What needs to be done:
When you reach the listing, restate it word for word, leaving nothing out.

Dataset excerpt:
"""
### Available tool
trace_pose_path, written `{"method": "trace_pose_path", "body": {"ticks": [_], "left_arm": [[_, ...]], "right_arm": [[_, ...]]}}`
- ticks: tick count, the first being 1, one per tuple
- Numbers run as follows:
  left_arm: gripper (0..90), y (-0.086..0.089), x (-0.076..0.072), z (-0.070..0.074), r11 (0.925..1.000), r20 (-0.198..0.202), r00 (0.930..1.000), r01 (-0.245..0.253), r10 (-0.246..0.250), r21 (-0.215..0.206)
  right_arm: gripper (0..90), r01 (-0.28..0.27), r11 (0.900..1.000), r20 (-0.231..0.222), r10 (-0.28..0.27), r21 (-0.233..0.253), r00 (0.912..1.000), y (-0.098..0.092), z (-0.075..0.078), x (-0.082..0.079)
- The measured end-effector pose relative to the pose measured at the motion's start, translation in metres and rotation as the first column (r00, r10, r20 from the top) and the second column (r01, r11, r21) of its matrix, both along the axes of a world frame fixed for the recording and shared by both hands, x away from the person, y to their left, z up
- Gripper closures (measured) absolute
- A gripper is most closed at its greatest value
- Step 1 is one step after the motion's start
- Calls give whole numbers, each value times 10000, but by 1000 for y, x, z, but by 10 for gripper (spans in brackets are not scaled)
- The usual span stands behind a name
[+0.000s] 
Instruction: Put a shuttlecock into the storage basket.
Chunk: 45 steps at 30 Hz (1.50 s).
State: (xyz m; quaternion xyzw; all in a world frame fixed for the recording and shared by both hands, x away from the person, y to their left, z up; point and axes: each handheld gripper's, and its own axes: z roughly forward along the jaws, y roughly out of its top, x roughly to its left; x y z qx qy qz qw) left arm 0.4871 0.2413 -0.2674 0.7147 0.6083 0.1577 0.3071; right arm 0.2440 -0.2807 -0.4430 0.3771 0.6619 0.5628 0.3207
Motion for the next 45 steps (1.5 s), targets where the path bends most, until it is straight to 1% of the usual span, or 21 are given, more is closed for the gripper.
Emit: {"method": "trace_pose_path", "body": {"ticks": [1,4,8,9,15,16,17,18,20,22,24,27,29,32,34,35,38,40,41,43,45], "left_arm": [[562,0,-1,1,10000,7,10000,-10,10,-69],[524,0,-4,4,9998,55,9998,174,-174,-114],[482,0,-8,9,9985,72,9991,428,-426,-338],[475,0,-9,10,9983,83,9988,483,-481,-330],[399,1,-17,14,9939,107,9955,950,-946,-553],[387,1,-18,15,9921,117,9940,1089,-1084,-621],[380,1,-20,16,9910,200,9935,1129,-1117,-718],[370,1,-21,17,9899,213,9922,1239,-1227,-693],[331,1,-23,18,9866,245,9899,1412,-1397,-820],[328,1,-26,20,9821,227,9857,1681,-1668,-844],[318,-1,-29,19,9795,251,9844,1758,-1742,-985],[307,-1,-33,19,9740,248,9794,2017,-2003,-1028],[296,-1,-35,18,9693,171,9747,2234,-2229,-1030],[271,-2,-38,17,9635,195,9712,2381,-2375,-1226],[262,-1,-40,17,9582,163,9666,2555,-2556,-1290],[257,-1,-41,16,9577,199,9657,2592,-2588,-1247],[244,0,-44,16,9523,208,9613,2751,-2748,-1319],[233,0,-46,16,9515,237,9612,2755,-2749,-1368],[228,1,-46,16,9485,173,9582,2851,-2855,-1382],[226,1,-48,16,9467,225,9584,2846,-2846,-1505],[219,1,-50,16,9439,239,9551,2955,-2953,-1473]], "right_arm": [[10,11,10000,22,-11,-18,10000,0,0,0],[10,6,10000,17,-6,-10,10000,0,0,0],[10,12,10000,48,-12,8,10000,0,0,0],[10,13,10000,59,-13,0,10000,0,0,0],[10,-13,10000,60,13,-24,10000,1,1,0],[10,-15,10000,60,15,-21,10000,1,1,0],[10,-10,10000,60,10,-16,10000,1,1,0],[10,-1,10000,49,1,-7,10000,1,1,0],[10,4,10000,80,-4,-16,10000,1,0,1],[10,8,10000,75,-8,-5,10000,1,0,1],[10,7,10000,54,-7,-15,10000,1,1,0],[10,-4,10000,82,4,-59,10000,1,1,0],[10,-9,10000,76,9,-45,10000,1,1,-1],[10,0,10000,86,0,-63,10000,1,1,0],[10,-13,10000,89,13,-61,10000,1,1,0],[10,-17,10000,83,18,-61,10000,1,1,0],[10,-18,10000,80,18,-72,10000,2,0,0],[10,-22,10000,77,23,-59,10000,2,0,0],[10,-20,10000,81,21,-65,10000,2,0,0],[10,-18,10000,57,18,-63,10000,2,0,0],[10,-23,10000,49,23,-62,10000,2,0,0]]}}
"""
Solved problem:
### Available tool
trace_pose_path, written `{"method": "trace_pose_path", "body": {"ticks": [_], "left_arm": [[_, ...]], "right_arm": [[_, ...]]}}`
- ticks: tick count, the first being 1, one per tuple
- Numbers run as follows:
  left_arm: gripper (0..90), y (-0.086..0.089), x (-0.076..0.072), z (-0.070..0.074), r11 (0.925..1.000), r20 (-0.198..0.202), r00 (0.930..1.000), r01 (-0.245..0.253), r10 (-0.246..0.250), r21 (-0.215..0.206)
  right_arm: gripper (0..90), r01 (-0.28..0.27), r11 (0.900..1.000), r20 (-0.231..0.222), r10 (-0.28..0.27), r21 (-0.233..0.253), r00 (0.912..1.000), y (-0.098..0.092), z (-0.075..0.078), x (-0.082..0.079)
- The measured end-effector pose relative to the pose measured at the motion's start, translation in metres and rotation as the first column (r00, r10, r20 from the top) and the second column (r01, r11, r21) of its matrix, both along the axes of a world frame fixed for the recording and shared by both hands, x away from the person, y to their left, z up
- Gripper closures (measured) absolute
- A gripper is most closed at its greatest value
- Step 1 is one step after the motion's start
- Calls give whole numbers, each value times 10000, but by 1000 for y, x, z, but by 10 for gripper (spans in brackets are not scaled)
- The usual span stands behind a name
[+0.000s] 
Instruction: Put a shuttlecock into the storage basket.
Chunk: 45 steps at 30 Hz (1.50 s).
State: (xyz m; quaternion xyzw; all in a world frame fixed for the recording and shared by both hands, x away from the person, y to their left, z up; point and axes: each handheld gripper's, and its own axes: z roughly forward along the jaws, y roughly out of its top, x roughly to its left; x y z qx qy qz qw) left arm 0.4871 0.2413 -0.2674 0.7147 0.6083 0.1577 0.3071; right arm 0.2440 -0.2807 -0.4430 0.3771 0.6619 0.5628 0.3207
Motion for the next 45 steps (1.5 s), targets where the path bends most, until it is straight to 1% of the usual span, or 21 are given, more is closed for the gripper.
Emit: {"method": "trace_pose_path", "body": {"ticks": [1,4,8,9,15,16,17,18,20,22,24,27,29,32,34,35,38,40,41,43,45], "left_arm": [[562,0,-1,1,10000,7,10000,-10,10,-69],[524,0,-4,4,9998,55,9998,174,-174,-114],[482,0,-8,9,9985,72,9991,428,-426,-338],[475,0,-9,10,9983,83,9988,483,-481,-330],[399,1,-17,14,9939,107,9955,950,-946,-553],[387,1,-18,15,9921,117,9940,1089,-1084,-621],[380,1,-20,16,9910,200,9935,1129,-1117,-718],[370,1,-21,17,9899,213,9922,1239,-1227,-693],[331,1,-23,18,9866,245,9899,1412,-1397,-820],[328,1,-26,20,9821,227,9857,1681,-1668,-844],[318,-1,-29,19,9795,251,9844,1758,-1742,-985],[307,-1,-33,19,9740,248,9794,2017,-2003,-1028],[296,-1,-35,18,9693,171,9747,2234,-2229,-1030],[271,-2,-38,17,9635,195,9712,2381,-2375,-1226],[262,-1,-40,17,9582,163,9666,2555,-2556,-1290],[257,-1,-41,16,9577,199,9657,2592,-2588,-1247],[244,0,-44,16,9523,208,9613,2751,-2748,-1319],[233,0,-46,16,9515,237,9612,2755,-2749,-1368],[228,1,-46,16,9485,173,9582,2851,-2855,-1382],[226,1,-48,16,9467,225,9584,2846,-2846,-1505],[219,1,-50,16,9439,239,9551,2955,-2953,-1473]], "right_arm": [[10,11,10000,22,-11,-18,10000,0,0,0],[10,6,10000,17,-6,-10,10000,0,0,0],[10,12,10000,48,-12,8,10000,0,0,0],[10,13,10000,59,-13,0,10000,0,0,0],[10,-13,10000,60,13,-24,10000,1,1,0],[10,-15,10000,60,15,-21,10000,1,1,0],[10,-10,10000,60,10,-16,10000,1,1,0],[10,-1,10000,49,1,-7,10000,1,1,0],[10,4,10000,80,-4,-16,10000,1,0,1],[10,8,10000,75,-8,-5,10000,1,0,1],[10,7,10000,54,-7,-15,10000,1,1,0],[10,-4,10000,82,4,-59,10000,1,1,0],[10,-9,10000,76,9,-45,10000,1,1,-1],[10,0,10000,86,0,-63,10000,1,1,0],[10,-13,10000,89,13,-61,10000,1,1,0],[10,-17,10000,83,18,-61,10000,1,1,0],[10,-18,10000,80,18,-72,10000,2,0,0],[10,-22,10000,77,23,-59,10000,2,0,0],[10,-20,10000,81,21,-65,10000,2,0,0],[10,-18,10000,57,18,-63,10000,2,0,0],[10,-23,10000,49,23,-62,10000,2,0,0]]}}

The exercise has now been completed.